The basics (for people completely new to this)
Compiling and running parallel programs is more complicated than
working with serial programs. There are two ways for a code to run
different tasks in parallel and have communication between them: shared memory
and message passing. Shared memory assumes you're on a machine with multiple
CPUs that effectively runs one copy of the operating system. Every process can
access all of the same memory and disks. Message passing is where you're using
a group of machines, each with
its own CPUs, memory, and copy of the operating system. Filesystems/disks may still be shared.
Shared memory is
the easiest to use, but multiple-CPU shared memory machines are far more expensive
to buy than distributed clusters. Many machines do a bit of both, with
small SMP nodes combined into bigger clusters so you can run in shared memory over a few processors, and use message passing if you want more. Examples of local shared memory machines are
nemesis, defiant, and mek-quake. Examples of purely cluster machines are
destiny and ice. Examples of mixed systems are rho, sword, and rama.
Having said that, there's nothing to stop you from running a
message-passing program on a shared memory machine and in fact people often do
this if their code happened to be originally written to use message-passing.
Compiling and running parallel codes
If you are trying to compile and run some else's code then the
best
advice anyone can give is to read all of their documentation, as chances are that someone has
already tried to get the code working on a similar system to the one
you're using and can tell you exactly how
to compile and run it. There is no substitute for reading the manual.
It also helps to know what parallel libraries and compilers are available
on your machine. This isn't the appropriate document for that information. Most of the
local machines have a 'notes for users' or 'introduction' document or similar that you
should have been given when you got your user account. These usually
contain a list of available software. The latest versions of these
can be found on the page for the appropriate machine linked from the list of local
servers. If your machine hasn't got one you'll just have to ask your
colleagues, or me, what's on the machine. Also look at the files
/etc/motd and /info/new and try the local man pages.
Auto-parallelizing compilers
If you have a serial code and don't wish to parallelize it yourself but
still want it to go faster, then
there are some compilers that can do a degree of shared-memory auto-parallelization for you.

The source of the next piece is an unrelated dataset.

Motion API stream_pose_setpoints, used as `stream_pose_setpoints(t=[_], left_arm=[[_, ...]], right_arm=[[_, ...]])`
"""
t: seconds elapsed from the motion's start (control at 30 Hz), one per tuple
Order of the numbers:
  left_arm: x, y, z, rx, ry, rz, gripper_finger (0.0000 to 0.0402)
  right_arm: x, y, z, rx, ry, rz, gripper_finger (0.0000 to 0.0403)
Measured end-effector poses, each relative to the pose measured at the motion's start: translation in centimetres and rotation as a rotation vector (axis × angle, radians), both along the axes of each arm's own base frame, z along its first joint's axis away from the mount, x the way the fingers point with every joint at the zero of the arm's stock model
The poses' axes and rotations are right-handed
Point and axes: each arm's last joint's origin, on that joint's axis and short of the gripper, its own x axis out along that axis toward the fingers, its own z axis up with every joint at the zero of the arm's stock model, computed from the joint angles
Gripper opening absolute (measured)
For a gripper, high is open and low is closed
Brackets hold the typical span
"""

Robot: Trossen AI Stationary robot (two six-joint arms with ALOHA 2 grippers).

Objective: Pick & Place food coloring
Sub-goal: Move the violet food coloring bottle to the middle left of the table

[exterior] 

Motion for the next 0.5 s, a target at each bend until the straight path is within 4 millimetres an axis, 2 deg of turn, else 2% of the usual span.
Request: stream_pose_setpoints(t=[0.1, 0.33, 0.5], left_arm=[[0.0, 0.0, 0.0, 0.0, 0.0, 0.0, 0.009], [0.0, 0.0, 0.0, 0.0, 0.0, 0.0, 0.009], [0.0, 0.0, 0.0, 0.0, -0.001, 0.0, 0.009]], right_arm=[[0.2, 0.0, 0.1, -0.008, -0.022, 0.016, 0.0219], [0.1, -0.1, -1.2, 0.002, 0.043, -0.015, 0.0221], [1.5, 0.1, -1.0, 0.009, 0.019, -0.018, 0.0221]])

They probably aren't as good at it as a human expert and they work best on
well-written, clean Fortran.
Portland compiler suite (Linux)
The Portland compilers have some autoparallelizing capability.

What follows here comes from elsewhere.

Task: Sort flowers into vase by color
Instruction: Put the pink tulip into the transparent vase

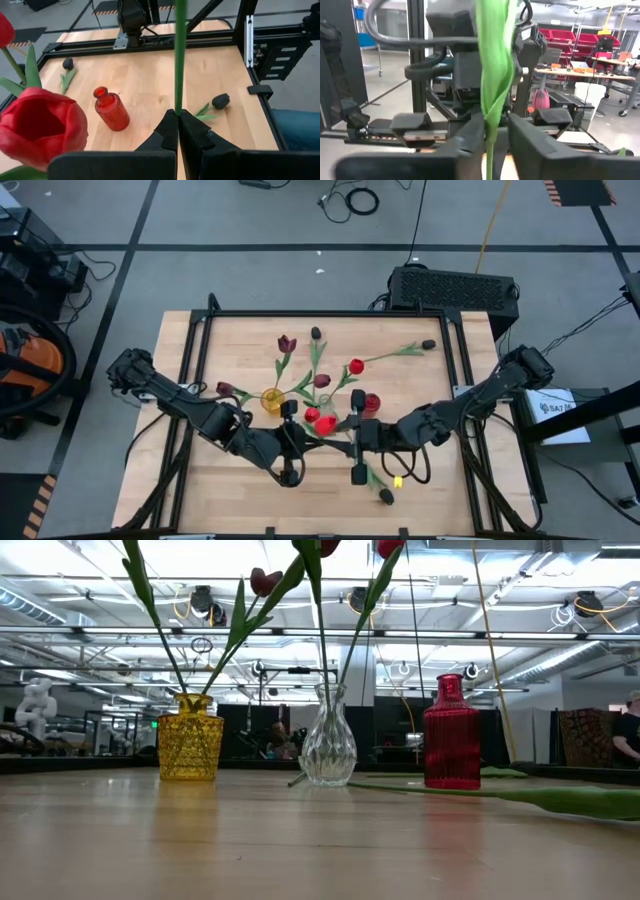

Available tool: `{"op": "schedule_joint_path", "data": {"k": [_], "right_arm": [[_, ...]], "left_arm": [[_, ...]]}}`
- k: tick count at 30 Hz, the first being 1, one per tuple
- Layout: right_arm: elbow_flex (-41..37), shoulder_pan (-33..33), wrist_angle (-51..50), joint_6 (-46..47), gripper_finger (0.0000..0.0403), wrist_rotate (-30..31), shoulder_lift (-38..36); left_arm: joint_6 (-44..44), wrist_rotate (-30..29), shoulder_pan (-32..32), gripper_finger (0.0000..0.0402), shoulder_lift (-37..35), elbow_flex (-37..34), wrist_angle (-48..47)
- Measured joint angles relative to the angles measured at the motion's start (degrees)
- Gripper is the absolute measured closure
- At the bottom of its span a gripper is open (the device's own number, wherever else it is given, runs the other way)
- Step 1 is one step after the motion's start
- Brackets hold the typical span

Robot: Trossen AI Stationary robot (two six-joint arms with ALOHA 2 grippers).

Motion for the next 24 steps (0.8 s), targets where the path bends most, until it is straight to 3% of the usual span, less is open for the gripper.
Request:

If you use pgf77 or pgf90 with the -Mconcur option, the compiler will do its
best to parallelize the loops. See the man pages for options to -Mconcur to
tweak the exact behaviour. You must use the same flags when linking as you did
when compiling, of course. To actually make the code run over more than one
CPU, you must set the NCPUS environment variable to the number of CPUs to use.
Intel ifort compiler (Linux)
The Intel ifort Fortran compiler has the ability to do some
autoparallelization and vectorization. If you use the -parallel option it
will attempt to parallelize where possible. See the documentation for many
more details, including options to tweak the parallelization. Set the
environment variable OMP_NUM_THREADS at runtime to the number of CPUs to
run over. Note that by default the number of threads is the number of CPUs
on the machine the code was compiled on, so those compiling on
dual-processors can often get away without the variable.
Sun compiler suite (Solaris machines)
The SunONE Studio compilers can autoparallelize and our Suns are the ideal
environment to do this in, because they are large shared
memory machines. You need to use the -xautopar switch. This will
only have an effect if you also use -O3 (which is implicit with
-fast). To activate the parallel code set OMP_NUM_THREADS to the
number of CPUs you want to run over before starting your program.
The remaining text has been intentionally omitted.